**Exercise description**
Set down the records that follow exactly, every line of them.

(Records drawn from a dataset)
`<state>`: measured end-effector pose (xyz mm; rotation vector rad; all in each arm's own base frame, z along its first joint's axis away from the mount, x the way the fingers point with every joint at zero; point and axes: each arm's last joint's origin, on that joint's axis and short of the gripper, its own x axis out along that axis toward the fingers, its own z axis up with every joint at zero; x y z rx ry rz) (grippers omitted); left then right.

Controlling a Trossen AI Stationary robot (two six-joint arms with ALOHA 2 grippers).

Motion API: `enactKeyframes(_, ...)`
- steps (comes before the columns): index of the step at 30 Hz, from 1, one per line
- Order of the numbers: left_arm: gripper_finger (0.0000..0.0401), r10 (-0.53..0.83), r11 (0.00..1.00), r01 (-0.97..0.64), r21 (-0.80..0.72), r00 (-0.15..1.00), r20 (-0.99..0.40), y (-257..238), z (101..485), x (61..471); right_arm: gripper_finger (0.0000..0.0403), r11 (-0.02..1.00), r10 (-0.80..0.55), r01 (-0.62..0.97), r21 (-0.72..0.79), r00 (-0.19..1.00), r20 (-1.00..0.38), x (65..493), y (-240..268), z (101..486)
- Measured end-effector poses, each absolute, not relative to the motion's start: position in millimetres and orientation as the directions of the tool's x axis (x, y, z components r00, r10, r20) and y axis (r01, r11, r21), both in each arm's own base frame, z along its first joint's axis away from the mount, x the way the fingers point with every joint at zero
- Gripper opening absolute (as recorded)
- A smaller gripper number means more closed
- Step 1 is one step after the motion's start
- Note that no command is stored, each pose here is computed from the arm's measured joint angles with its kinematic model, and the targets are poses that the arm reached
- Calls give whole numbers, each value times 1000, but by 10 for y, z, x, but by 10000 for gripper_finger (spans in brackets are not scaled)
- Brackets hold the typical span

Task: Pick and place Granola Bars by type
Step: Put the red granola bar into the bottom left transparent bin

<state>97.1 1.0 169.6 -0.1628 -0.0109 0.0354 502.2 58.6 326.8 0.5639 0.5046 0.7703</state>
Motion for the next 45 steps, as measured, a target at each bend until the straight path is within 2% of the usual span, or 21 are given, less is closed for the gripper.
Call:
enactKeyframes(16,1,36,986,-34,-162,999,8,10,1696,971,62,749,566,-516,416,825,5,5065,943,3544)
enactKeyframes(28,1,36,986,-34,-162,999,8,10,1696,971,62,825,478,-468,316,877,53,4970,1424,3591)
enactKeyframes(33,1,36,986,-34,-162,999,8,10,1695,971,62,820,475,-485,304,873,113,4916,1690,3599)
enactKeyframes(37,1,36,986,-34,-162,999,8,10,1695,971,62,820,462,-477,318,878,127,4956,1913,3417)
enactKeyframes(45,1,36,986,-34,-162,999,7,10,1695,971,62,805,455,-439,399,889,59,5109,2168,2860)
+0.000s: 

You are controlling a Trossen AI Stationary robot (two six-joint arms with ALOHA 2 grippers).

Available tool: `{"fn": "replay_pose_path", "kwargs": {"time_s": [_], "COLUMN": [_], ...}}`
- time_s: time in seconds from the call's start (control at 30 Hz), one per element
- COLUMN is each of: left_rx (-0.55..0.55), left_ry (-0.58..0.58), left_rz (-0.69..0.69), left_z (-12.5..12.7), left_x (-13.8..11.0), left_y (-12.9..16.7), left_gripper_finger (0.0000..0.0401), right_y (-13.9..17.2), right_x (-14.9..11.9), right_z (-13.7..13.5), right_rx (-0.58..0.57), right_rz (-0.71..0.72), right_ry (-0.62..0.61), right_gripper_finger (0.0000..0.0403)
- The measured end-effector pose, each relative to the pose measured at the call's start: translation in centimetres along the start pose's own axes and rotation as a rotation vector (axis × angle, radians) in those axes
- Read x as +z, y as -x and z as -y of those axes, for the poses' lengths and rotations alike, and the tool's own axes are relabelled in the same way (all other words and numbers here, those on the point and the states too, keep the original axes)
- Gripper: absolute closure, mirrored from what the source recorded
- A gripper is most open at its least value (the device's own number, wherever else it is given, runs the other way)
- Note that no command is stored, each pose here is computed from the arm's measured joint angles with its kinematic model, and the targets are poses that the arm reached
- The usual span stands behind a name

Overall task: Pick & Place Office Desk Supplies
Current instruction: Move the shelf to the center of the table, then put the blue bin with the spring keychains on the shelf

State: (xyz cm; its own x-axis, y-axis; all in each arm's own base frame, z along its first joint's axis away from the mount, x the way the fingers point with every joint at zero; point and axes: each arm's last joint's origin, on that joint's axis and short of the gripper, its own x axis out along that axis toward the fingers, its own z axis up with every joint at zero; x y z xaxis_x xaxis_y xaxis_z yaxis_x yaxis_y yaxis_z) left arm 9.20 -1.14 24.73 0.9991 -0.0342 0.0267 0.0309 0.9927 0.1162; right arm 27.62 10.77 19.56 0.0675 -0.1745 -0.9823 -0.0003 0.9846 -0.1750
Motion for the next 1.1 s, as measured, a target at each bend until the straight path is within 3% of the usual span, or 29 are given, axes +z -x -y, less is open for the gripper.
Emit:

**Written solution**
`<state>`: measured end-effector pose (xyz mm; rotation vector rad; all in each arm's own base frame, z along its first joint's axis away from the mount, x the way the fingers point with every joint at zero; point and axes: each arm's last joint's origin, on that joint's axis and short of the gripper, its own x axis out along that axis toward the fingers, its own z axis up with every joint at zero; x y z rx ry rz) (grippers omitted); left then right.

Controlling a Trossen AI Stationary robot (two six-joint arms with ALOHA 2 grippers).

Motion API: `enactKeyframes(_, ...)`
- steps (comes before the columns): index of the step at 30 Hz, from 1, one per line
- Order of the numbers: left_arm: gripper_finger (0.0000..0.0401), r10 (-0.53..0.83), r11 (0.00..1.00), r01 (-0.97..0.64), r21 (-0.80..0.72), r00 (-0.15..1.00), r20 (-0.99..0.40), y (-257..238), z (101..485), x (61..471); right_arm: gripper_finger (0.0000..0.0403), r11 (-0.02..1.00), r10 (-0.80..0.55), r01 (-0.62..0.97), r21 (-0.72..0.79), r00 (-0.19..1.00), r20 (-1.00..0.38), x (65..493), y (-240..268), z (101..486)
- Measured end-effector poses, each absolute, not relative to the motion's start: position in millimetres and orientation as the directions of the tool's x axis (x, y, z components r00, r10, r20) and y axis (r01, r11, r21), both in each arm's own base frame, z along its first joint's axis away from the mount, x the way the fingers point with every joint at zero
- Gripper opening absolute (as recorded)
- A smaller gripper number means more closed
- Step 1 is one step after the motion's start
- Note that no command is stored, each pose here is computed from the arm's measured joint angles with its kinematic model, and the targets are poses that the arm reached
- Calls give whole numbers, each value times 1000, but by 10 for y, z, x, but by 10000 for gripper_finger (spans in brackets are not scaled)
- Brackets hold the typical span

Task: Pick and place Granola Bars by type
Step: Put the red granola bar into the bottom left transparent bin

<state>97.1 1.0 169.6 -0.1628 -0.0109 0.0354 502.2 58.6 326.8 0.5639 0.5046 0.7703</state>
Motion for the next 45 steps, as measured, a target at each bend until the straight path is within 2% of the usual span, or 21 are given, less is closed for the gripper.
Call:
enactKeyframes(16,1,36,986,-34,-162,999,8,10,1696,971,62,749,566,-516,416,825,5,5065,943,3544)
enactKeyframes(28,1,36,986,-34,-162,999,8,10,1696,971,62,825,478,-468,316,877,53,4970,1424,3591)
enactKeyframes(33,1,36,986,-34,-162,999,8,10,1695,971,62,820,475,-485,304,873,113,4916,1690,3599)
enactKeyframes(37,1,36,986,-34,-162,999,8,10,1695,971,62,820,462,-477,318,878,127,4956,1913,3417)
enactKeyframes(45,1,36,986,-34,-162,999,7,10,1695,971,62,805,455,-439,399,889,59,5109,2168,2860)
+0.000s: 

You are controlling a Trossen AI Stationary robot (two six-joint arms with ALOHA 2 grippers).

Available tool: `{"fn": "replay_pose_path", "kwargs": {"time_s": [_], "COLUMN": [_], ...}}`
- time_s: time in seconds from the call's start (control at 30 Hz), one per element
- COLUMN is each of: left_rx (-0.55..0.55), left_ry (-0.58..0.58), left_rz (-0.69..0.69), left_z (-12.5..12.7), left_x (-13.8..11.0), left_y (-12.9..16.7), left_gripper_finger (0.0000..0.0401), right_y (-13.9..17.2), right_x (-14.9..11.9), right_z (-13.7..13.5), right_rx (-0.58..0.57), right_rz (-0.71..0.72), right_ry (-0.62..0.61), right_gripper_finger (0.0000..0.0403)
- The measured end-effector pose, each relative to the pose measured at the call's start: translation in centimetres along the start pose's own axes and rotation as a rotation vector (axis × angle, radians) in those axes
- Read x as +z, y as -x and z as -y of those axes, for the poses' lengths and rotations alike, and the tool's own axes are relabelled in the same way (all other words and numbers here, those on the point and the states too, keep the original axes)
- Gripper: absolute closure, mirrored from what the source recorded
- A gripper is most open at its least value (the device's own number, wherever else it is given, runs the other way)
- Note that no command is stored, each pose here is computed from the arm's measured joint angles with its kinematic model, and the targets are poses that the arm reached
- The usual span stands behind a name

Overall task: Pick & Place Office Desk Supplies
Current instruction: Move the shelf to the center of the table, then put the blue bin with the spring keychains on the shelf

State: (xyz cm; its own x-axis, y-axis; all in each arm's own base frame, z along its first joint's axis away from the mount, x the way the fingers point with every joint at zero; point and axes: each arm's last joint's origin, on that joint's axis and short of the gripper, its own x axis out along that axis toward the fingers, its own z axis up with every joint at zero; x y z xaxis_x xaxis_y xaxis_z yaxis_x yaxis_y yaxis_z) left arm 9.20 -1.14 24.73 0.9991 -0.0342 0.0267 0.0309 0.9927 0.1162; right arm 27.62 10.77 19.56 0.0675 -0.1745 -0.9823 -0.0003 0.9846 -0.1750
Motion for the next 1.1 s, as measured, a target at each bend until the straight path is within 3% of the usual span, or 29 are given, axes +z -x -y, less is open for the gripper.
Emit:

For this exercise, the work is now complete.